> **Given material**:
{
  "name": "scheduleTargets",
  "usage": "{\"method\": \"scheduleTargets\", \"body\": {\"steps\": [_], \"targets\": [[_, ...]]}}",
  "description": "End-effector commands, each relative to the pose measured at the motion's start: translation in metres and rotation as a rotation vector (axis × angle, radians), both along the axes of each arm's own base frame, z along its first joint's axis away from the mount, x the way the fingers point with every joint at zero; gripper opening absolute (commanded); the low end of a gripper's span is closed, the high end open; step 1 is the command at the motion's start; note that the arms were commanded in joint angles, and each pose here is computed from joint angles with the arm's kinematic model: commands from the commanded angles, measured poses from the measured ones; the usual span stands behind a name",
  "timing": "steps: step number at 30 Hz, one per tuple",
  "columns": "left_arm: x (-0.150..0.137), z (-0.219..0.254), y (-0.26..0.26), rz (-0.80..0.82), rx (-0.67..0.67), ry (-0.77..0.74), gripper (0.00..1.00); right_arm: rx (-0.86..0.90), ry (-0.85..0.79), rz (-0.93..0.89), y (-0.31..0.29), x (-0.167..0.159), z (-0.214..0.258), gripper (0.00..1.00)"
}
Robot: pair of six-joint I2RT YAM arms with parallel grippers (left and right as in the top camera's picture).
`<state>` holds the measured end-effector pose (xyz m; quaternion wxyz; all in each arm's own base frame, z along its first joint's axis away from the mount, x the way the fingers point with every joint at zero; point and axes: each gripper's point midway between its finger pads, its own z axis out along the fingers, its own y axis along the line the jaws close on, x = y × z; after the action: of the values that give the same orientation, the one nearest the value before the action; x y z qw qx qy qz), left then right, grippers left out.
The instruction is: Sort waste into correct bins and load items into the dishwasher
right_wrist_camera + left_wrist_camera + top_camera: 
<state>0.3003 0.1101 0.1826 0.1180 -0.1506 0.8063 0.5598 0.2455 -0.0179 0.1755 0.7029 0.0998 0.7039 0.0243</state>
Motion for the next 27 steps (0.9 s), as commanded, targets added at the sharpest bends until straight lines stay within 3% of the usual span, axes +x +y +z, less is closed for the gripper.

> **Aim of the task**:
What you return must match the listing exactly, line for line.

> **Solution**:
{
  "name": "scheduleTargets",
  "usage": "{\"method\": \"scheduleTargets\", \"body\": {\"steps\": [_], \"targets\": [[_, ...]]}}",
  "description": "End-effector commands, each relative to the pose measured at the motion's start: translation in metres and rotation as a rotation vector (axis × angle, radians), both along the axes of each arm's own base frame, z along its first joint's axis away from the mount, x the way the fingers point with every joint at zero; gripper opening absolute (commanded); the low end of a gripper's span is closed, the high end open; step 1 is the command at the motion's start; note that the arms were commanded in joint angles, and each pose here is computed from joint angles with the arm's kinematic model: commands from the commanded angles, measured poses from the measured ones; the usual span stands behind a name",
  "timing": "steps: step number at 30 Hz, one per tuple",
  "columns": "left_arm: x (-0.150..0.137), z (-0.219..0.254), y (-0.26..0.26), rz (-0.80..0.82), rx (-0.67..0.67), ry (-0.77..0.74), gripper (0.00..1.00); right_arm: rx (-0.86..0.90), ry (-0.85..0.79), rz (-0.93..0.89), y (-0.31..0.29), x (-0.167..0.159), z (-0.214..0.258), gripper (0.00..1.00)"
}
Robot: pair of six-joint I2RT YAM arms with parallel grippers (left and right as in the top camera's picture).
`<state>` holds the measured end-effector pose (xyz m; quaternion wxyz; all in each arm's own base frame, z along its first joint's axis away from the mount, x the way the fingers point with every joint at zero; point and axes: each gripper's point midway between its finger pads, its own z axis out along the fingers, its own y axis along the line the jaws close on, x = y × z; after the action: of the values that give the same orientation, the one nearest the value before the action; x y z qw qx qy qz), left then right, grippers left out.
The instruction is: Sort waste into correct bins and load items into the dishwasher
right_wrist_camera + left_wrist_camera + top_camera: 
<state>0.3003 0.1101 0.1826 0.1180 -0.1506 0.8063 0.5598 0.2455 -0.0179 0.1755 0.7029 0.0998 0.7039 0.0243</state>
Motion for the next 27 steps (0.9 s), as commanded, targets added at the sharpest bends until straight lines stay within 3% of the usual span, axes +x +y +z, less is closed for the gripper.

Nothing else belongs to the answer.